En casos de badal la revancha se cobra a manos del padre o del hijo. En el tor es a manos del marido, excepto en el caso de mujeres solteras; entonces los varones de la familia no descansarán hasta que se haya hecho justicia. El código del nangwali prohíbe el robo, la violación, el adulterio y el falso testimonio; se castiga la cobardía, el abandono de hijos por parte de los padres y la usura. El código prescribe ritos para nacimientos y muertes, para armisticios, desagravios, rezos y dádivas, así como todos los demás trámites de la vida. La pobreza no es un delito. El respeto a los mayores es una virtud cardinal, a la que sigue la paciencia, la humildad, el silencio y la obediencia. Las leyes para la higiene son estrictas, aseguran los dos hermanos, aunque si hay algún rastro de ella ante mi vista he de confesar que se me pasa por alto. Su visión de la vida es la de una noble resignación ante el destino. Todo es decisión de Dios, creen los afganos. Así, nada puede hacer uno salvo ser un hombre y aguantar.

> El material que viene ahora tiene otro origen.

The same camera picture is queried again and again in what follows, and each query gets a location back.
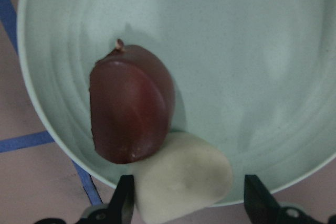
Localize mint green plate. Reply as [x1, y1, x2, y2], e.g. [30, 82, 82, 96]
[17, 0, 335, 206]

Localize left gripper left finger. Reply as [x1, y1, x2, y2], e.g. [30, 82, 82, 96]
[34, 174, 136, 224]

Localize white bun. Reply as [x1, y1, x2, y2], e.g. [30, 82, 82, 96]
[131, 132, 233, 223]

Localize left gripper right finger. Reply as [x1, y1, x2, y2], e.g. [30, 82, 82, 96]
[244, 175, 320, 224]

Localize brown bun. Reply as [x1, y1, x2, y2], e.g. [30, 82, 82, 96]
[89, 39, 175, 164]

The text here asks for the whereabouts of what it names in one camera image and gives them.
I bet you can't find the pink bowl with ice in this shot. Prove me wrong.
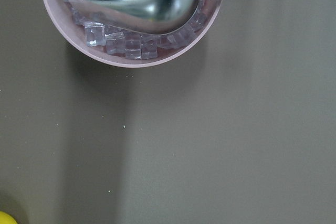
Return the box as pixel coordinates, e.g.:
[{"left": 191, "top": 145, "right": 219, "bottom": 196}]
[{"left": 43, "top": 0, "right": 222, "bottom": 68}]

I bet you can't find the yellow lemon near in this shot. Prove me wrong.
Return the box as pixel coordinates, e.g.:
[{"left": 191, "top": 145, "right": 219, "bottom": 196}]
[{"left": 0, "top": 211, "right": 17, "bottom": 224}]

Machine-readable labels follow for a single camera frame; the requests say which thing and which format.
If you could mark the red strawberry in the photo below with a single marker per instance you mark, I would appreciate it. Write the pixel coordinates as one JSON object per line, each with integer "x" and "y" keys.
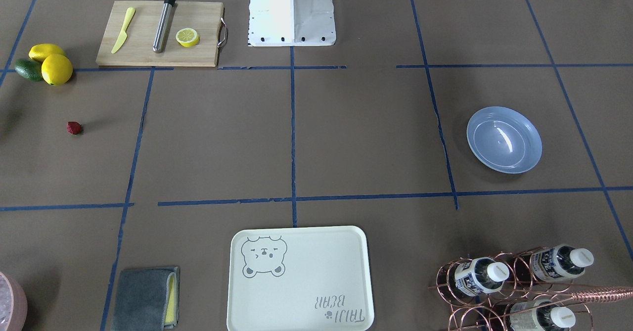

En cuanto a mi tutela de Bizcochos, me traerá problemas, afirman mis amigos. A la joven le queda al menos un hermano vivo, un capitán de caballería que actualmente está al servicio de Espitámenes. Kakuk y Hazar lo conocen; es un paladín de una tribu rival. Si nos encontramos tendré que atacarlo sin vacilar. Es asunto del tor, la sangre lo es todo. Siempre se puede pagar la vida de un hombre.

Una mañana, al despertar, me encuentro con que Kakuk y Hazar se han ido; casi todos los panjshiris del campamento se han «brincado» también. La primavera se acerca; en las zarzas ya brotan moras. Los exploradores informan sobre centenares de nativos que regresan a los valles altos por rutas que sólo ellos conocen. Le pregunto a Bandera sobre esto último.

—Los pasos —contesta—, siguen aún bajo veinte pies de nieve. Nada que no tenga alas atravesará las montañas hasta dentro de otro mes, como poco.

Sin embargo, Ash cuenta otra historia. Los contratistas del tren de suministros están poniendo pegas, nos informa. No subirán con sus recuas al Panjshir si se les da tiempo a los clanes para que lleguen a casa y se organicen en un ejército.

Esa noche Alejandro ordena levantar el campamento otra vez. Desmontamos tiendas y cargamos las recuas, como ya hemos hecho otra docena de veces en ejercicios de prácticas.

Esta vez no se trata de un ejercicio. Dos horas antes de amanecer, las unidades de vanguardia del ejército se ponen en marcha con el rey a la cabeza y emprenden el ascenso por el camino que lleva al Panjshir.